[[ PROVIDED DATA open ]]

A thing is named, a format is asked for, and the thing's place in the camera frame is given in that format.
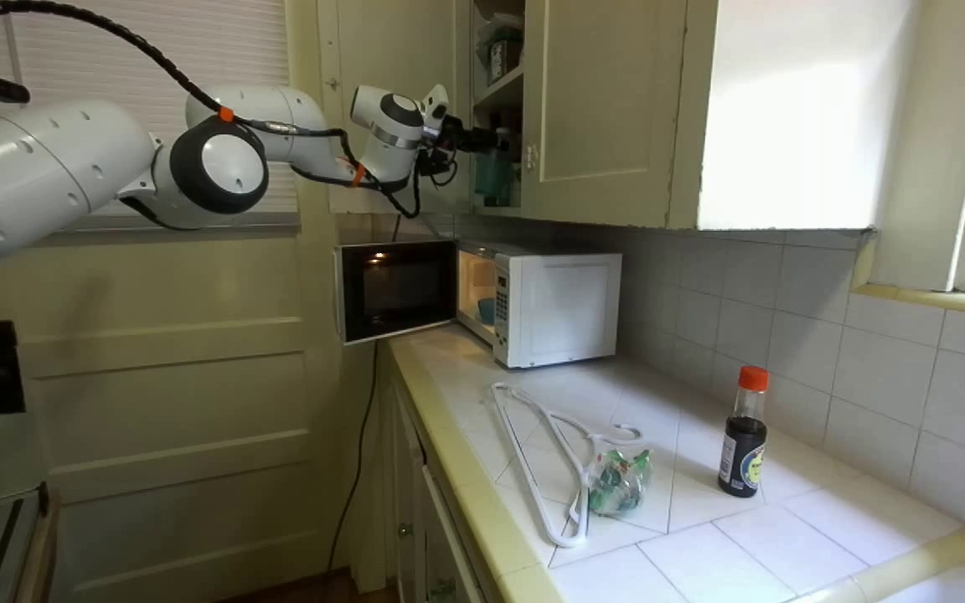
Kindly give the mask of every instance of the robotic arm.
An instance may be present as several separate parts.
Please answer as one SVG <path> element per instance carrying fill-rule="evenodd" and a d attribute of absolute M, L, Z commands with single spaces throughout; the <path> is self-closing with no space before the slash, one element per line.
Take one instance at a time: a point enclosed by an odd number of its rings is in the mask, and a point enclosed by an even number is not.
<path fill-rule="evenodd" d="M 267 160 L 326 184 L 394 192 L 441 137 L 449 103 L 441 88 L 421 100 L 358 88 L 347 113 L 367 128 L 367 146 L 351 157 L 302 92 L 227 88 L 213 97 L 247 122 L 192 100 L 192 128 L 168 143 L 105 100 L 0 118 L 0 257 L 115 200 L 165 228 L 205 228 L 261 200 Z"/>

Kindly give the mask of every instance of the red bottle cap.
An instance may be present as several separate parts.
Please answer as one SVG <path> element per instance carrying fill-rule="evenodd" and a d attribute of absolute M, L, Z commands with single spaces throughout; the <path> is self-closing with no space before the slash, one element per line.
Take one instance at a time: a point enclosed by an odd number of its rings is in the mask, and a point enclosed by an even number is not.
<path fill-rule="evenodd" d="M 772 389 L 772 373 L 760 367 L 760 366 L 744 366 L 740 367 L 740 389 L 767 391 Z"/>

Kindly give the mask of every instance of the white tile countertop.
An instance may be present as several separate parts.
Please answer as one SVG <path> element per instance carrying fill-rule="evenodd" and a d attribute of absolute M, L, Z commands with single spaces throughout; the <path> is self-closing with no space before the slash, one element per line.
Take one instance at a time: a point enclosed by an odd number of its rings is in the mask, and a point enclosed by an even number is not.
<path fill-rule="evenodd" d="M 454 324 L 391 338 L 388 351 L 507 601 L 799 601 L 965 534 L 950 517 L 776 428 L 763 447 L 760 492 L 720 492 L 722 409 L 626 360 L 502 373 Z M 493 381 L 591 432 L 640 432 L 619 450 L 651 450 L 644 501 L 623 518 L 592 517 L 578 548 L 545 544 Z M 574 473 L 545 452 L 535 414 L 509 409 L 541 511 L 562 524 Z"/>

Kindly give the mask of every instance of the wall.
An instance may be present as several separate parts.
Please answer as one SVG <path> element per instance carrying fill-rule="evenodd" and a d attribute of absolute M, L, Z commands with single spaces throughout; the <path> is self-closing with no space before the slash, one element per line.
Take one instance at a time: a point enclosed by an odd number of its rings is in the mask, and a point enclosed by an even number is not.
<path fill-rule="evenodd" d="M 619 348 L 731 402 L 774 373 L 767 421 L 965 518 L 965 312 L 852 295 L 860 233 L 577 228 L 626 256 Z"/>

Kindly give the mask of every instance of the soy sauce bottle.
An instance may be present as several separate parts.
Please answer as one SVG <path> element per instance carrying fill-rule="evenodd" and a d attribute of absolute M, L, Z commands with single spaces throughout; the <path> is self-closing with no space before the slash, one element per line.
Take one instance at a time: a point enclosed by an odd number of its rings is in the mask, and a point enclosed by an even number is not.
<path fill-rule="evenodd" d="M 750 498 L 760 483 L 760 452 L 767 439 L 767 425 L 760 419 L 767 389 L 772 373 L 760 366 L 744 366 L 734 412 L 722 421 L 716 486 L 740 498 Z"/>

[[ PROVIDED DATA closed ]]

* [TASK INSTRUCTIONS]: Each entry above must come back exactly as written. Drop the images.

* [EXERCISE OUTPUT]:
A thing is named, a format is asked for, and the thing's place in the camera frame is given in that format.
Kindly give the mask of every instance of the robotic arm.
An instance may be present as several separate parts.
Please answer as one SVG <path> element per instance carrying fill-rule="evenodd" and a d attribute of absolute M, L, Z commands with single spaces throughout; the <path> is self-closing with no space before the slash, one element per line.
Take one instance at a time: a point enclosed by an odd number of its rings is in the mask, and a point enclosed by an even number is not.
<path fill-rule="evenodd" d="M 267 160 L 326 184 L 394 192 L 441 137 L 449 103 L 441 88 L 421 100 L 358 88 L 347 113 L 367 128 L 367 146 L 351 157 L 302 92 L 227 88 L 213 97 L 247 122 L 192 100 L 192 128 L 168 143 L 105 100 L 0 118 L 0 257 L 115 200 L 165 228 L 205 228 L 261 200 Z"/>

Kindly give the mask of every instance of the red bottle cap.
An instance may be present as several separate parts.
Please answer as one SVG <path> element per instance carrying fill-rule="evenodd" and a d attribute of absolute M, L, Z commands with single spaces throughout; the <path> is self-closing with no space before the slash, one element per line.
Take one instance at a time: a point enclosed by an odd number of its rings is in the mask, and a point enclosed by an even number is not.
<path fill-rule="evenodd" d="M 772 389 L 772 373 L 760 367 L 760 366 L 744 366 L 740 367 L 740 389 L 767 391 Z"/>

Kindly give the mask of every instance of the white tile countertop.
An instance may be present as several separate parts.
Please answer as one SVG <path> element per instance carrying fill-rule="evenodd" and a d attribute of absolute M, L, Z commands with single spaces throughout; the <path> is self-closing with no space before the slash, one element per line.
Take one instance at a time: a point enclosed by an odd number of its rings is in the mask, and a point enclosed by an even number is not.
<path fill-rule="evenodd" d="M 454 324 L 391 338 L 388 351 L 507 601 L 799 601 L 965 534 L 950 517 L 776 428 L 763 447 L 760 492 L 720 492 L 722 409 L 626 360 L 502 373 Z M 493 381 L 591 432 L 640 432 L 619 450 L 651 450 L 644 501 L 623 518 L 592 517 L 578 548 L 545 544 Z M 574 473 L 545 452 L 535 414 L 509 409 L 541 511 L 562 524 Z"/>

Kindly give the mask of every instance of the wall.
An instance may be present as several separate parts.
Please answer as one SVG <path> element per instance carrying fill-rule="evenodd" and a d attribute of absolute M, L, Z commands with single spaces throughout; the <path> is self-closing with no space before the slash, one element per line.
Take one instance at a time: a point enclosed by an odd number of its rings is in the mask, and a point enclosed by an even number is not.
<path fill-rule="evenodd" d="M 619 348 L 731 402 L 774 373 L 767 421 L 965 518 L 965 312 L 852 295 L 860 233 L 577 228 L 626 256 Z"/>

Kindly give the mask of every instance of the soy sauce bottle.
An instance may be present as several separate parts.
Please answer as one SVG <path> element per instance carrying fill-rule="evenodd" and a d attribute of absolute M, L, Z commands with single spaces throughout; the <path> is self-closing with no space before the slash, one element per line.
Take one instance at a time: a point enclosed by an odd number of its rings is in the mask, and a point enclosed by an even number is not.
<path fill-rule="evenodd" d="M 750 498 L 760 483 L 760 452 L 767 439 L 767 425 L 760 419 L 767 389 L 772 373 L 760 366 L 744 366 L 734 412 L 722 421 L 716 486 L 740 498 Z"/>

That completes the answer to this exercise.